Please transcribe all of the entries exactly, leaving out any images.

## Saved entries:
Segment Open

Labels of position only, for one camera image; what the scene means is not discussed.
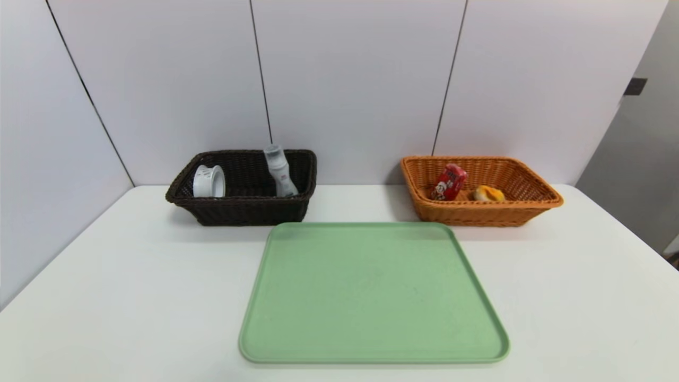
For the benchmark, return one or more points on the white plastic bottle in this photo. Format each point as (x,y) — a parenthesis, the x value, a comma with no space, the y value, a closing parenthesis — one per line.
(280,170)

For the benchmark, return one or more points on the red drink carton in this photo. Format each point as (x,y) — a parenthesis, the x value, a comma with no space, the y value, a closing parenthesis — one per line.
(450,181)

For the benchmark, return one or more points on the white tape roll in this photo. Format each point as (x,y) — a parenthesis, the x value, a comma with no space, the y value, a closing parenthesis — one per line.
(208,183)

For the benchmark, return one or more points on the white bun with yellow top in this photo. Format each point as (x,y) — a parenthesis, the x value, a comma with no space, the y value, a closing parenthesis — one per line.
(488,193)

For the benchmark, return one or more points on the dark brown wicker basket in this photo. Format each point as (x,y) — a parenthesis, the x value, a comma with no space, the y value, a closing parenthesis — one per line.
(249,212)

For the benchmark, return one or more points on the orange wicker basket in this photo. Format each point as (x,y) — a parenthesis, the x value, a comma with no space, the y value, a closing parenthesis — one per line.
(477,212)

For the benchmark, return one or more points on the light green plastic tray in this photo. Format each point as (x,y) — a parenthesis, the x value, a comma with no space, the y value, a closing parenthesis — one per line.
(371,297)

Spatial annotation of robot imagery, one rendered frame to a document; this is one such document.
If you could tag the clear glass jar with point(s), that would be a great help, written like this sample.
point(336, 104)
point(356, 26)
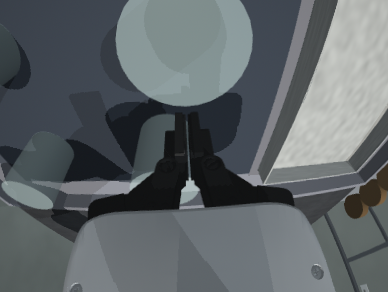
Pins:
point(184, 52)
point(37, 175)
point(9, 56)
point(150, 150)

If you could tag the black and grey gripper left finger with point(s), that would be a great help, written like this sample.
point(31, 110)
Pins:
point(162, 189)

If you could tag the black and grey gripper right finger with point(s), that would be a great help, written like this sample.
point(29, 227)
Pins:
point(223, 187)

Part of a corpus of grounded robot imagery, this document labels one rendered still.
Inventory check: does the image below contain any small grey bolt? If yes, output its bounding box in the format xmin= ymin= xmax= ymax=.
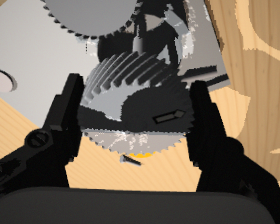
xmin=119 ymin=155 xmax=141 ymax=167

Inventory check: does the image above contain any white toothed gear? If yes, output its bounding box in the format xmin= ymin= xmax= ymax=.
xmin=77 ymin=51 xmax=195 ymax=156

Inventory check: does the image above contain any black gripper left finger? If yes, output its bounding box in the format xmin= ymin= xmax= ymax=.
xmin=0 ymin=73 xmax=84 ymax=198

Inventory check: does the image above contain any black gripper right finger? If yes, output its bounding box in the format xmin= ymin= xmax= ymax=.
xmin=185 ymin=80 xmax=280 ymax=224

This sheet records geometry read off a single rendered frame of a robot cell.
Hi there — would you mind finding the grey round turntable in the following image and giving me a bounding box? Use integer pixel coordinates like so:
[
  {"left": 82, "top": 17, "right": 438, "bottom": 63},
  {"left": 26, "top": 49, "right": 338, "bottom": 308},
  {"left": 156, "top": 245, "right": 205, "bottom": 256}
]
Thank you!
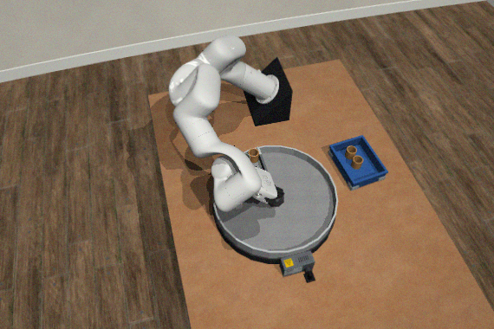
[{"left": 212, "top": 145, "right": 338, "bottom": 283}]

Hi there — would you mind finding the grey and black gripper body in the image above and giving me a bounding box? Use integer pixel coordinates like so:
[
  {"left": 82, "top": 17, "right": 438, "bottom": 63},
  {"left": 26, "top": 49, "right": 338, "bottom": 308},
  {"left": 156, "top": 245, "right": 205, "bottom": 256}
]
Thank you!
[{"left": 252, "top": 166, "right": 277, "bottom": 203}]

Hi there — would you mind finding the bronze bushing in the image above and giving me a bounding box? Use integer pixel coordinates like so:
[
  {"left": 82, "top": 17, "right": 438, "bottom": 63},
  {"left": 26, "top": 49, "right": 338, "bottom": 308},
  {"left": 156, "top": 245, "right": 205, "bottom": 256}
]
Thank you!
[
  {"left": 351, "top": 155, "right": 363, "bottom": 170},
  {"left": 345, "top": 145, "right": 357, "bottom": 159},
  {"left": 249, "top": 148, "right": 259, "bottom": 163}
]

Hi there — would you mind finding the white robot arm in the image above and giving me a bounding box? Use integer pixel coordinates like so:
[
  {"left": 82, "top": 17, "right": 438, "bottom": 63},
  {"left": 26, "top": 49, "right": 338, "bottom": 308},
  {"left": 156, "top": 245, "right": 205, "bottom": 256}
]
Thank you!
[{"left": 168, "top": 35, "right": 279, "bottom": 212}]

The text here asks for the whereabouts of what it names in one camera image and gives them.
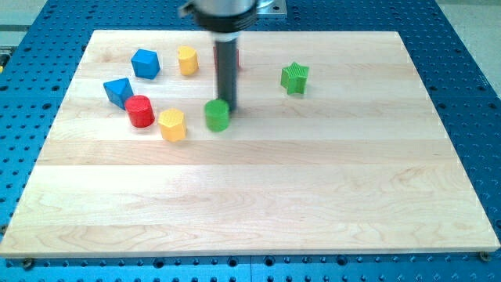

Segment Closed

## Result:
Labels of position only, for one camera image; what the scene means is not discussed.
For the benchmark, return one or more points on the white plastic bottle in this photo. Format each point as (x,y) — a parenthesis, the x value, a comma with no space, the y value, a closing parenthesis — one per line.
(280,170)

For the benchmark, return one or more points on the red drink carton in this photo. Format each point as (x,y) — a parenthesis, the x value, a comma with no space, the y value, a closing parenthesis — one per line.
(450,181)

For the benchmark, return one or more points on the white tape roll in this photo. Format each point as (x,y) — a parenthesis, the x value, a comma with no space, the y value, a closing parenthesis — one per line.
(208,183)

For the benchmark, return one or more points on the white bun with yellow top in this photo. Format each point as (x,y) — a parenthesis, the x value, a comma with no space, the y value, a closing parenthesis — one per line.
(488,193)

For the benchmark, return one or more points on the dark brown wicker basket in this photo. Format each point as (x,y) — a parenthesis, the x value, a comma with no space, the y value, a closing parenthesis — one per line.
(249,212)

For the benchmark, return one or more points on the orange wicker basket in this photo. Format each point as (x,y) — a parenthesis, the x value, a comma with no space, the y value, a closing parenthesis — one per line.
(477,212)

For the benchmark, return one or more points on the light green plastic tray in this photo. Format each point as (x,y) — a parenthesis, the x value, a comma with no space, the y value, a closing parenthesis — one per line.
(371,297)

Spatial annotation of robot imagery, one rendered frame to a document; this is one such document.
If you could tag the clear glass jar with point(s), that would be a great help, written like this sample.
point(336, 104)
point(356, 26)
Pins:
point(184, 52)
point(37, 175)
point(9, 56)
point(150, 150)

If you could tag the black and grey gripper left finger with point(s), that would be a great help, written like this sample.
point(31, 110)
Pins:
point(162, 189)

If you could tag the black and grey gripper right finger with point(s), that would be a great help, written like this sample.
point(29, 227)
Pins:
point(223, 187)

Part of a corpus of grounded robot imagery, this document labels one rendered still.
Inventory check: does the image below contain any small grey bolt? If yes, output its bounding box in the format xmin= ymin= xmax= ymax=.
xmin=119 ymin=155 xmax=141 ymax=167

Inventory check: does the image above contain any white toothed gear? If yes, output its bounding box in the format xmin= ymin= xmax= ymax=.
xmin=77 ymin=51 xmax=195 ymax=156

Inventory check: does the image above contain any black gripper left finger? If yes, output its bounding box in the format xmin= ymin= xmax= ymax=.
xmin=0 ymin=73 xmax=84 ymax=198

Inventory check: does the image above contain any black gripper right finger? If yes, output its bounding box in the format xmin= ymin= xmax= ymax=.
xmin=185 ymin=80 xmax=280 ymax=224

This sheet records geometry read off a single rendered frame of a robot cell.
Hi there — would you mind finding the grey round turntable in the following image and giving me a bounding box? Use integer pixel coordinates like so:
[
  {"left": 82, "top": 17, "right": 438, "bottom": 63},
  {"left": 26, "top": 49, "right": 338, "bottom": 308},
  {"left": 156, "top": 245, "right": 205, "bottom": 256}
]
Thank you!
[{"left": 212, "top": 145, "right": 338, "bottom": 283}]

Hi there — would you mind finding the grey and black gripper body in the image above and giving me a bounding box? Use integer pixel coordinates like so:
[
  {"left": 82, "top": 17, "right": 438, "bottom": 63},
  {"left": 26, "top": 49, "right": 338, "bottom": 308},
  {"left": 156, "top": 245, "right": 205, "bottom": 256}
]
Thank you!
[{"left": 252, "top": 166, "right": 277, "bottom": 203}]

Hi there — would you mind finding the bronze bushing in the image above and giving me a bounding box? Use integer pixel coordinates like so:
[
  {"left": 82, "top": 17, "right": 438, "bottom": 63},
  {"left": 26, "top": 49, "right": 338, "bottom": 308},
  {"left": 156, "top": 245, "right": 205, "bottom": 256}
]
Thank you!
[
  {"left": 351, "top": 155, "right": 363, "bottom": 170},
  {"left": 345, "top": 145, "right": 357, "bottom": 159},
  {"left": 249, "top": 148, "right": 259, "bottom": 163}
]

Hi there — would you mind finding the white robot arm in the image above and giving me a bounding box? Use integer pixel coordinates like so:
[
  {"left": 82, "top": 17, "right": 438, "bottom": 63},
  {"left": 26, "top": 49, "right": 338, "bottom": 308},
  {"left": 156, "top": 245, "right": 205, "bottom": 256}
]
Thank you!
[{"left": 168, "top": 35, "right": 279, "bottom": 212}]

The text here asks for the whereabouts of what it names in one camera image and gives them.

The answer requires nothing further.